Zahra mengamati wajahnya di pantulan cermin milik Keke. Dia memegangi pipinya, namun benar saja. Tidak ada bekas lipstick itu di pipinya.
“Kini kamu percaya kan padaku?” tanya Keke.
Zahra mengangguk. “Hebat juga kamu, Ke.” katanya.
“Tentu saya, siapa dulu? Keke!” kata Keke menyombongkan diri.
“Aku tebak ada maksud lain di balik kau beli lipstick itu.” kata Zahra.
Mendengar tebakan Zahra, Keke terkekeh. Dia mengangguk. Dia benar-benar tidak percaya kalau Zahra bisa begitu mengenalnya.

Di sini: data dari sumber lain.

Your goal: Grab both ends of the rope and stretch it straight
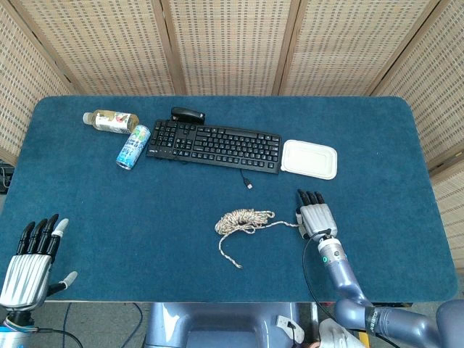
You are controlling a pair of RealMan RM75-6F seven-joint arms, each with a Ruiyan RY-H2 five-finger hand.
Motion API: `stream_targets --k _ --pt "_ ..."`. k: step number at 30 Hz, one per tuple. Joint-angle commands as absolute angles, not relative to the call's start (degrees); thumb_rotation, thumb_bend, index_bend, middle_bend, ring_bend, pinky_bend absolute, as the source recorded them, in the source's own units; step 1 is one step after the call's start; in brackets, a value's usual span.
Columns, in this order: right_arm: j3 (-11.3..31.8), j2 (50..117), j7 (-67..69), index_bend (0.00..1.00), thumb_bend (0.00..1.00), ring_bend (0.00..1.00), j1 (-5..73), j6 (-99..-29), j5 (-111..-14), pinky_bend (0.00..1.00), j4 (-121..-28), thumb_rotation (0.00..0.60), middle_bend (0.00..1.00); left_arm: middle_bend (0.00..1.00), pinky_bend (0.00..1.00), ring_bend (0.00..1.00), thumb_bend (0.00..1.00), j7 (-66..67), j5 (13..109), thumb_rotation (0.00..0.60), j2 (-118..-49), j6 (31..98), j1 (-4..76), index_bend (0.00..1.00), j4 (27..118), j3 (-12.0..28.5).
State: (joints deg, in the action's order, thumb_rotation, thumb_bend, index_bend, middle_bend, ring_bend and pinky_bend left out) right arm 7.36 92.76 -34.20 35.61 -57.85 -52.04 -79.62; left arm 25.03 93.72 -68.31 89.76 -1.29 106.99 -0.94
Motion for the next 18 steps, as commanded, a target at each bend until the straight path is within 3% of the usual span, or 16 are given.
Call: stream_targets --k 1,7,13,18 --pt "6.88 92.33 -33.74 0.69 0.43 0.00 35.41 -58.99 -54.10 0.00 -80.36 0.600 0.00 0.00 0.00 0.00 0.00 26.54 97.15 0.600 -69.25 88.29 0.68 0.00 104.46 -0.85" --pt "6.28 91.73 -35.15 0.69 0.43 0.00 35.55 -60.25 -56.02 0.00 -81.89 0.600 0.00 0.00 0.00 0.00 0.02 29.83 103.15 0.600 -71.03 80.39 8.51 0.03 99.87 1.00" --pt "6.04 91.87 -37.08 0.70 0.43 0.00 35.88 -60.60 -56.07 0.00 -82.39 0.600 0.00 0.00 0.00 0.00 0.09 26.98 108.05 0.600 -74.19 66.93 20.59 0.24 96.56 2.30" --pt "6.19 91.95 -38.14 0.70 0.43 0.00 36.33 -60.19 -55.42 0.00 -82.47 0.600 0.00 0.00 0.00 0.00 0.17 23.27 109.10 0.600 -78.61 59.66 28.41 0.37 93.67 3.56"
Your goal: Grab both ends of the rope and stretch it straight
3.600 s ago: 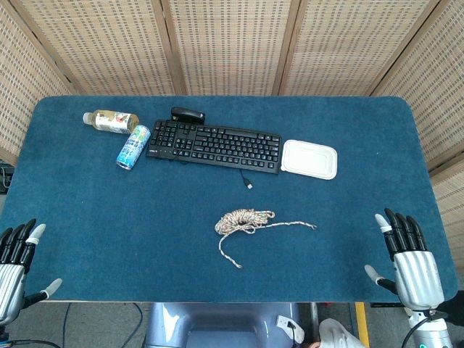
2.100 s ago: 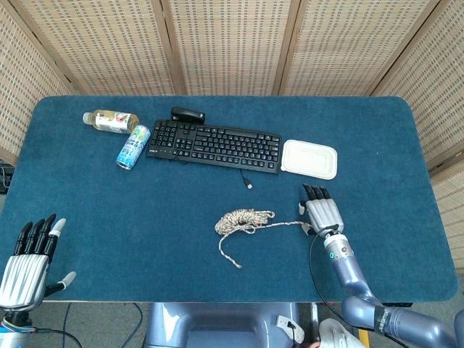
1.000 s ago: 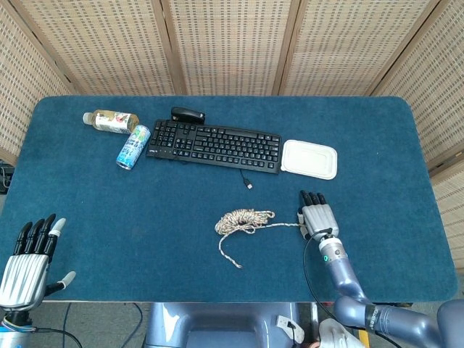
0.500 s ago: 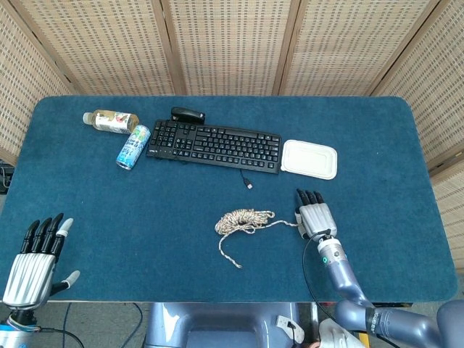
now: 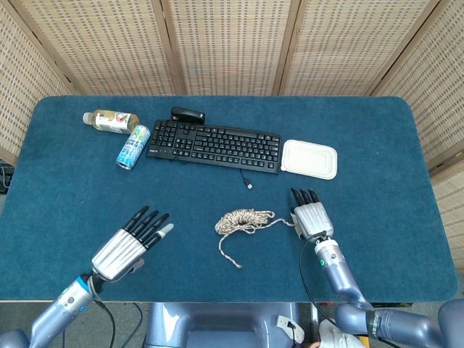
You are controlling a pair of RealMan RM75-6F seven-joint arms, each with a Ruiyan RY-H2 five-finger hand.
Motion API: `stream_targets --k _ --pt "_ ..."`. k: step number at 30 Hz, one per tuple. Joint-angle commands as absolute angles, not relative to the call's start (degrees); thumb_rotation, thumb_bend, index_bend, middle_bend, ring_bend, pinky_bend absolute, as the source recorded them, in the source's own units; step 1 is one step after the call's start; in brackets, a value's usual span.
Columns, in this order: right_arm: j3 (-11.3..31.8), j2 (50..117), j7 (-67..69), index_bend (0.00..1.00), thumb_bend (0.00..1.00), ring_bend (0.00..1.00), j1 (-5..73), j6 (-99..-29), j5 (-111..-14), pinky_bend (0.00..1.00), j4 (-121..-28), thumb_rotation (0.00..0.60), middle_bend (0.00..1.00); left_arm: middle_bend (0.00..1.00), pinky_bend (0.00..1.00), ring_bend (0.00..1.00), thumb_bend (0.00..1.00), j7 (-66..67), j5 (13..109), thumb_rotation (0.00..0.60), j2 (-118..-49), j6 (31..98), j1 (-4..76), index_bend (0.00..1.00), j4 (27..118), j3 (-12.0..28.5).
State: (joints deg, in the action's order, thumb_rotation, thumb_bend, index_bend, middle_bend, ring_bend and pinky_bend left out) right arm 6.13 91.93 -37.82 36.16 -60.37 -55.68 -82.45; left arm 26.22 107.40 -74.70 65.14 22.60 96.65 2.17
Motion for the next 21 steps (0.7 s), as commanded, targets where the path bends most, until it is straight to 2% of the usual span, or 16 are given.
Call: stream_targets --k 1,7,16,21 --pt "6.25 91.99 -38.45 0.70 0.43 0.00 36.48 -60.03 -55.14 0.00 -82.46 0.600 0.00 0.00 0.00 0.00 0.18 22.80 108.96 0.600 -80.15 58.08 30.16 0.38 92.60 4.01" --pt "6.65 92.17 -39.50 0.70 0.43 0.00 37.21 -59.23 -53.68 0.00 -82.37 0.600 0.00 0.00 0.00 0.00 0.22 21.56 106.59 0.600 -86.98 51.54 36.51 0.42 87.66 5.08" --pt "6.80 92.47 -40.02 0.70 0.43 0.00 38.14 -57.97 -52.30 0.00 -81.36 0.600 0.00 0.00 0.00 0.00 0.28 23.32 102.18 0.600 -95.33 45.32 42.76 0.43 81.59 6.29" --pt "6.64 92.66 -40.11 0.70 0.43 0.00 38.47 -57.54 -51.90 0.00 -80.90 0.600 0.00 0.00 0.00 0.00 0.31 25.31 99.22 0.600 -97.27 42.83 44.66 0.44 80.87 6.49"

“Sini mendekat..” kata Keke.
Zahrapun mendekatkan telinganya pada Keke. Keke pun mulai berbisik.
“Aku membelinya untuk berjaga-jaga kalau-kalau Kak Danu memintaku untuk menciumnya.” bisik Keke.
Zahra tidak bisa berkomentar, dia hanya menggeleng pasrah melihat Sang Penulis mengatakan hal yang di luar nalarnya.